Despite winning five Gold Glove awards, Jeter's defense has been the subject of criticism from a number of sabermetricians, including Rob Neyer and the publication Baseball Prospectus. The book The Fielding Bible by John Dewan contains an essay by James in which he concludes that Jeter "was probably the most ineffective defensive player in the major leagues, at any position." A 2008 study by researchers at the University of Pennsylvania found that, from 2002 through 2005, Jeter was the worst defensive shortstop in the Major Leagues. Jeter responded to this criticism by saying "I play in New York, man. Criticism is part of the game, you take criticism as a challenge." Jeter committed 18 errors in 2007, his highest total since finishing with 24 in 2000. After the season, Yankees' general manager Brian Cashman and his staff saw Jeter's defense as an area that needed to be addressed.

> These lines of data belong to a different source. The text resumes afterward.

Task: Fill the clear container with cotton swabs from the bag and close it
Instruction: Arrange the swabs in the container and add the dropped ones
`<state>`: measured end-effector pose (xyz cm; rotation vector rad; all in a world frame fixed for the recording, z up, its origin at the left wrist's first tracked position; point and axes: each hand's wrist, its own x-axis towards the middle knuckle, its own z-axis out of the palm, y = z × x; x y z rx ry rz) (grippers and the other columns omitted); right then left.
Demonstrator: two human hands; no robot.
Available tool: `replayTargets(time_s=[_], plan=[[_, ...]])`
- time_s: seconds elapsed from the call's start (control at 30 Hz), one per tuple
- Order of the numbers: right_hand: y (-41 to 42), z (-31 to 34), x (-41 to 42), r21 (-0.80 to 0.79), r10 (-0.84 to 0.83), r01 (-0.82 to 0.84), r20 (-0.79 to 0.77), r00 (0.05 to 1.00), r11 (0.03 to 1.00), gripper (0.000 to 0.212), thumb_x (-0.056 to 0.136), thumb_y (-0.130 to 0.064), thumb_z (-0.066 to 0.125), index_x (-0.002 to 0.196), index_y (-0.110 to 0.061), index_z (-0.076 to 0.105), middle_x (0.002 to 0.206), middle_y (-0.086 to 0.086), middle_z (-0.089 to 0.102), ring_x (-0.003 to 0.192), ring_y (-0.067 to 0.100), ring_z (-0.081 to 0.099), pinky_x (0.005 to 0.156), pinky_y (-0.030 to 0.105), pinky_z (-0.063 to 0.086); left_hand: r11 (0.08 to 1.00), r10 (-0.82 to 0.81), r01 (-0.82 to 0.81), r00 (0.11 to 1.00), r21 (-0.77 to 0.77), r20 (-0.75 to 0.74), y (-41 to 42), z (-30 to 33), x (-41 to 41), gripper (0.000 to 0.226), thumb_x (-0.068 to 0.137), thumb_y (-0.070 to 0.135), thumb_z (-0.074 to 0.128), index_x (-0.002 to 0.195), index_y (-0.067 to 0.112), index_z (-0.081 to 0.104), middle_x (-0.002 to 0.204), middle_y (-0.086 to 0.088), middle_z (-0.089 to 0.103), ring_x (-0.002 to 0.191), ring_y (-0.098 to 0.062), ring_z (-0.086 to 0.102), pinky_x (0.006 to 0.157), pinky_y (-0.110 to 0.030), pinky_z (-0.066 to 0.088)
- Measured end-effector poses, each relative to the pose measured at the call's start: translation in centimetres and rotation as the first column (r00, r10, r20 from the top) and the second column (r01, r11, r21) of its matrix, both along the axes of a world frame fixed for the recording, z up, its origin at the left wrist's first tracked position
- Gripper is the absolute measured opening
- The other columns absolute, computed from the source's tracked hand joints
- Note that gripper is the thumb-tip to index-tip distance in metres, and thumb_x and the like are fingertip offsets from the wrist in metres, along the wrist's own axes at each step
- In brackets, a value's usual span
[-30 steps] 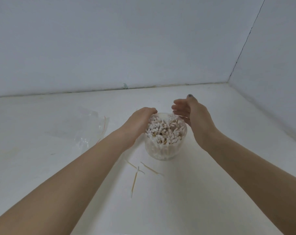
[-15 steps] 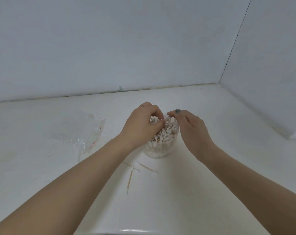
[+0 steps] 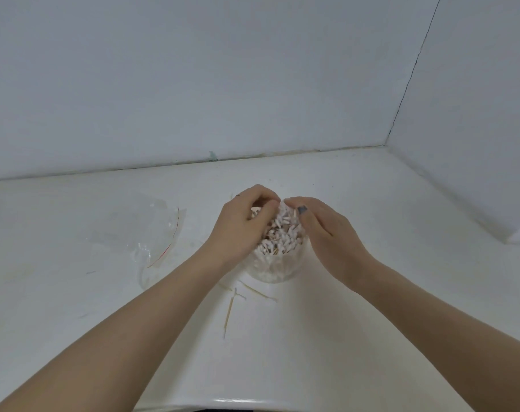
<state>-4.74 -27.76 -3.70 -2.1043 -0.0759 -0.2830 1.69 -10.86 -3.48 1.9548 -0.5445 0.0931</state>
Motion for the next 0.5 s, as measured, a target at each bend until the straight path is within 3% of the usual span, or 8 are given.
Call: replayTargets(time_s=[0.07, 0.2, 0.27, 0.37, 0.5], plan=[[0.1, 0.1, 0.0, 0.147, -0.017, 0.026, -0.059, 0.998, 0.989, 0.036, 0.109, -0.03, 0.034, 0.122, -0.031, 0.068, 0.122, -0.024, 0.064, 0.112, -0.016, 0.054, 0.09, 0.008, 0.04, 0.999, 0.005, -0.004, 1.0, 0.032, -0.01, -0.1, 0.3, 0.3, 0.016, 0.103, 0.018, 0.054, 0.103, 0.023, 0.07, 0.106, 0.013, 0.069, 0.106, 0.0, 0.061, 0.092, -0.023, 0.047], [0.6, 0.1, 0.3, 0.246, 0.003, 0.024, -0.108, 0.994, 0.969, 0.036, 0.109, -0.03, 0.035, 0.111, -0.032, 0.071, 0.112, -0.032, 0.064, 0.099, -0.026, 0.054, 0.074, -0.005, 0.037, 0.995, 0.066, -0.066, 0.998, 0.07, -0.003, -1.0, 0.5, 0.7, 0.016, 0.1, 0.021, 0.059, 0.115, 0.024, 0.065, 0.118, 0.008, 0.059, 0.111, -0.002, 0.055, 0.085, -0.007, 0.037], [0.8, 0.0, 0.3, 0.221, 0.025, 0.0, -0.11, 0.994, 0.975, 0.036, 0.109, -0.028, 0.035, 0.115, -0.031, 0.071, 0.111, -0.037, 0.062, 0.104, -0.025, 0.053, 0.079, -0.003, 0.038, 0.993, 0.089, -0.086, 0.995, 0.086, -0.035, -1.3, 0.3, 0.9, 0.021, 0.101, 0.024, 0.058, 0.122, 0.024, 0.062, 0.126, 0.005, 0.056, 0.116, -0.006, 0.053, 0.09, -0.01, 0.036], [0.5, 0.1, 0.1, 0.074, 0.078, -0.073, -0.07, 0.994, 0.995, 0.038, 0.109, -0.024, 0.034, 0.122, -0.031, 0.069, 0.12, -0.039, 0.058, 0.116, -0.019, 0.05, 0.095, 0.005, 0.036, 0.972, 0.126, -0.107, 0.989, 0.211, -0.079, -1.6, -0.1, 0.9, 0.026, 0.102, 0.03, 0.052, 0.126, 0.026, 0.06, 0.131, 0.007, 0.057, 0.119, -0.007, 0.054, 0.098, -0.027, 0.042], [-0.4, 0.0, 1.0, 0.186, 0.027, -0.008, -0.101, 0.995, 0.983, 0.039, 0.109, -0.036, 0.032, 0.136, -0.033, 0.06, 0.135, -0.022, 0.059, 0.127, -0.006, 0.05, 0.113, 0.027, 0.038, 0.971, 0.137, -0.097, 0.975, 0.221, -0.174, -1.7, 0.7, 1.2, 0.02, 0.102, 0.035, 0.049, 0.114, 0.026, 0.062, 0.114, 0.011, 0.065, 0.111, -0.013, 0.06, 0.096, -0.037, 0.049]])
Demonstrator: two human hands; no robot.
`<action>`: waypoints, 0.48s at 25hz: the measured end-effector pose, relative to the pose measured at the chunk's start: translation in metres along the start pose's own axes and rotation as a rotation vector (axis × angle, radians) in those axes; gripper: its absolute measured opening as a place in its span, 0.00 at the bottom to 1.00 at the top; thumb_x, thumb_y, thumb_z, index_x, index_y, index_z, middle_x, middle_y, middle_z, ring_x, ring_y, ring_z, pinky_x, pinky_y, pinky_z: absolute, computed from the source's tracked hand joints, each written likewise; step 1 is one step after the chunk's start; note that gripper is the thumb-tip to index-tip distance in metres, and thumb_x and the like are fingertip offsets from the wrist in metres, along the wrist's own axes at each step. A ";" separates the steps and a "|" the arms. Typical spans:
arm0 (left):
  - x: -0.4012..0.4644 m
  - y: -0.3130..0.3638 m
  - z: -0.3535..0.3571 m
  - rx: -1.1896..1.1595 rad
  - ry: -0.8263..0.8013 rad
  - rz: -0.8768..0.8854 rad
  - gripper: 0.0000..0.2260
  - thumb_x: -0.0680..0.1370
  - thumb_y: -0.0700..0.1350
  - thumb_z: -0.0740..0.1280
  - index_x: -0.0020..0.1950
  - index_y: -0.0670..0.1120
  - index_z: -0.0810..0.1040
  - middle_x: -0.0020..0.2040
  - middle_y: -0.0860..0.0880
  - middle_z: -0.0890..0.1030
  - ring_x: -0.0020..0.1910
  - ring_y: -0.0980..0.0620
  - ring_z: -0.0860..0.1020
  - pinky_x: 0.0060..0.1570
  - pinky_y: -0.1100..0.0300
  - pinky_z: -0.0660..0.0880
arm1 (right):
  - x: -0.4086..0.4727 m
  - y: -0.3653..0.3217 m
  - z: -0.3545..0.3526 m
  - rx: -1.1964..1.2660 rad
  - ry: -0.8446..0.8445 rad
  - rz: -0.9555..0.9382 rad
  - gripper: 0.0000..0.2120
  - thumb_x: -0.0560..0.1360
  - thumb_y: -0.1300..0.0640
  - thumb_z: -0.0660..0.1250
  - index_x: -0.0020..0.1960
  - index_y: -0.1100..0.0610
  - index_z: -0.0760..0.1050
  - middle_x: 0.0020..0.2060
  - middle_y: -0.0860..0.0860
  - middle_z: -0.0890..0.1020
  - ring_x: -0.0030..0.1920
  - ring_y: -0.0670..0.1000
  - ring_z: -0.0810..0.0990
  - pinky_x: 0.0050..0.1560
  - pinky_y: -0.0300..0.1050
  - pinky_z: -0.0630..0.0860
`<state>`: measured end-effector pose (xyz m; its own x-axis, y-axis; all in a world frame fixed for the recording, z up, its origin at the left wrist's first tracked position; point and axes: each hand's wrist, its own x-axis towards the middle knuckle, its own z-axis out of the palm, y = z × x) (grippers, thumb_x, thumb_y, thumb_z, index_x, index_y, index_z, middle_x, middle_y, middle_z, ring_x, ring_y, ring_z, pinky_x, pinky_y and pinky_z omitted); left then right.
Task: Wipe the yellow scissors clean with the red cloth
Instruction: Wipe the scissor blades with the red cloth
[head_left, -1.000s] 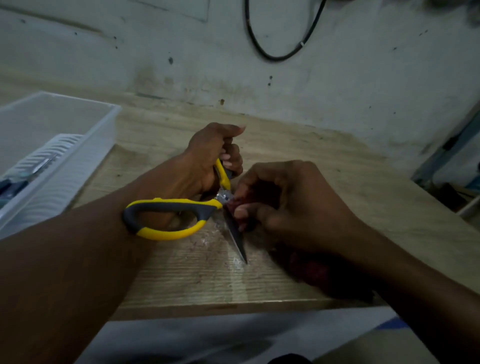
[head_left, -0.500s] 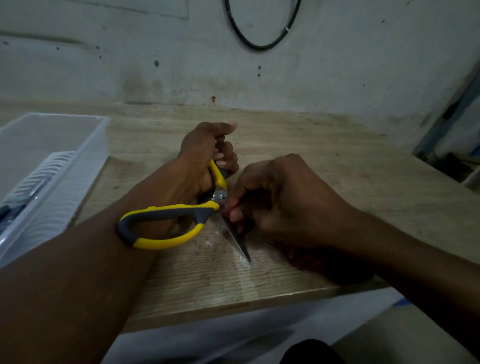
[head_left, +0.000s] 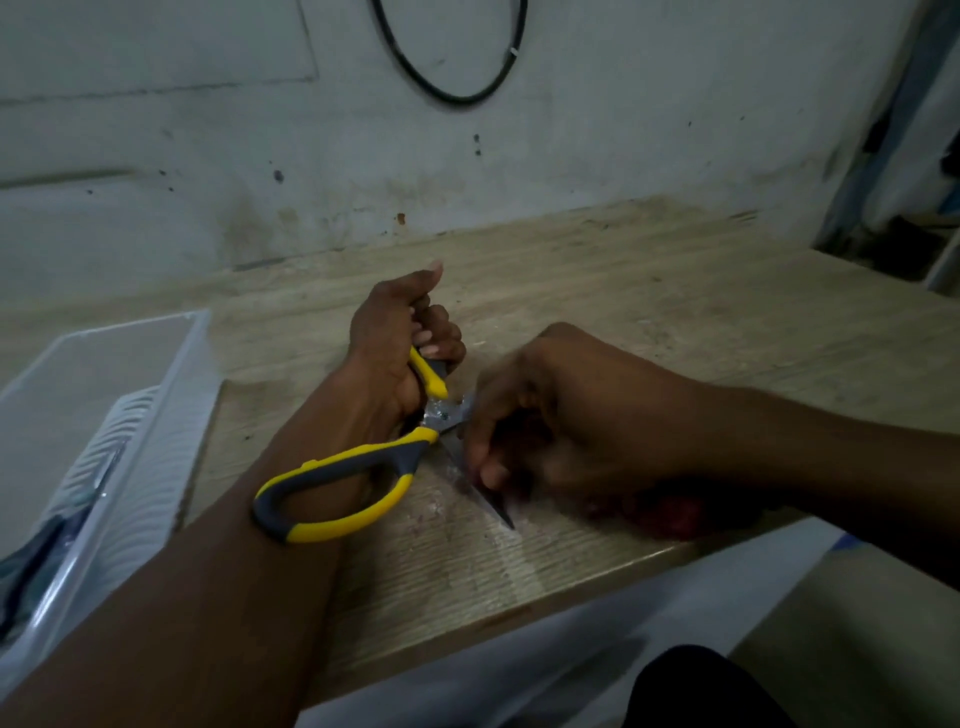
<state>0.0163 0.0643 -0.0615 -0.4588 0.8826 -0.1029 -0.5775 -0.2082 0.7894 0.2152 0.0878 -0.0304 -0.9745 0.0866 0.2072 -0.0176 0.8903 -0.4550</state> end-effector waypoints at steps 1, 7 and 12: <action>0.000 0.001 0.001 0.013 0.006 0.015 0.25 0.82 0.44 0.64 0.29 0.49 0.55 0.20 0.52 0.54 0.17 0.55 0.54 0.18 0.69 0.56 | 0.007 0.001 0.005 0.005 0.085 -0.002 0.11 0.67 0.63 0.76 0.44 0.49 0.87 0.39 0.43 0.87 0.40 0.42 0.85 0.42 0.51 0.83; -0.001 0.003 -0.003 -0.015 0.011 0.008 0.24 0.82 0.44 0.64 0.33 0.50 0.53 0.20 0.52 0.55 0.18 0.55 0.55 0.18 0.68 0.57 | -0.003 -0.003 -0.002 0.007 -0.035 0.013 0.13 0.67 0.67 0.76 0.43 0.50 0.87 0.39 0.43 0.87 0.39 0.41 0.85 0.43 0.44 0.83; -0.003 0.005 0.000 0.004 0.022 0.034 0.26 0.83 0.48 0.64 0.27 0.48 0.57 0.20 0.52 0.55 0.18 0.55 0.56 0.18 0.68 0.57 | 0.009 0.005 0.013 0.012 0.191 -0.011 0.09 0.66 0.63 0.76 0.43 0.51 0.87 0.40 0.45 0.87 0.40 0.43 0.85 0.43 0.50 0.83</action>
<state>0.0151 0.0606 -0.0576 -0.4933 0.8653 -0.0890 -0.5585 -0.2366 0.7950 0.2034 0.0868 -0.0417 -0.9139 0.1615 0.3724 -0.0316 0.8864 -0.4618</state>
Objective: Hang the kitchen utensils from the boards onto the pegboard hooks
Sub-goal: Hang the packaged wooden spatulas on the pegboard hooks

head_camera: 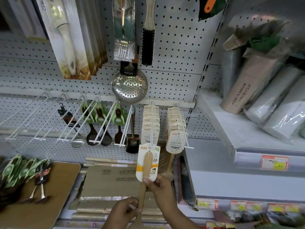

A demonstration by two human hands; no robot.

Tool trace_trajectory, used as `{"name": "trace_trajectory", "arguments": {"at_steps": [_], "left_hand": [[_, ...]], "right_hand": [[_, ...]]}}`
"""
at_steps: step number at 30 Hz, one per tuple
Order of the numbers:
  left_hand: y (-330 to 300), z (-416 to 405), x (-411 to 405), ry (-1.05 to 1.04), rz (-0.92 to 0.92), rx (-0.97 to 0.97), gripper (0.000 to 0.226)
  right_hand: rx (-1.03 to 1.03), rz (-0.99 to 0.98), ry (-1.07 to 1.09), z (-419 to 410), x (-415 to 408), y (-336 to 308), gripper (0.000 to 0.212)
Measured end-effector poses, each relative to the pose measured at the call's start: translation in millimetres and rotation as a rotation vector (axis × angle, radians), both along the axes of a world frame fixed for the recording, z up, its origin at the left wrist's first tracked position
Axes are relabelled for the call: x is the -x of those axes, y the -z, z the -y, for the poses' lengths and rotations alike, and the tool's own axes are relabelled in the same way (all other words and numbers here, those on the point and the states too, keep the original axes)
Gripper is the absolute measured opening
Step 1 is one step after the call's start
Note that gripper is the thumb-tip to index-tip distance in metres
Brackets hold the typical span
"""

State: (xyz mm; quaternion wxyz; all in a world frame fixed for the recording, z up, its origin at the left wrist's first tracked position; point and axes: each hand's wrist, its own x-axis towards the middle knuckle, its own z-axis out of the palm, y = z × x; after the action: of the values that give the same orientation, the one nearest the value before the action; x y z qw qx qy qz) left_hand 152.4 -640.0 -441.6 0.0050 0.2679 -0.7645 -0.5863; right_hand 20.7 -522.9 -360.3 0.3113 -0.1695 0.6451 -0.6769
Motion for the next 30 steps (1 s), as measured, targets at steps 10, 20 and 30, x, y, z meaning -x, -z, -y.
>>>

At the Yankees' request, Jeter embarked on a rigorous training program to combat the effects of age, by focusing on lateral movement and first-step quickness. Jeter's Ultimate Zone Rating (UZR) improved from worst in the American League for shortstops in 2007 to close to league average in 2008. Two sites that rely on advanced defensive statistics, FanGraphs.com and FieldingBible.com, rated Jeter below middle-of-the-pack status in 2010, despite his receiving his fifth Gold Glove Award that season. Jeter — like many players — asserted that many defensive factors cannot be quantified.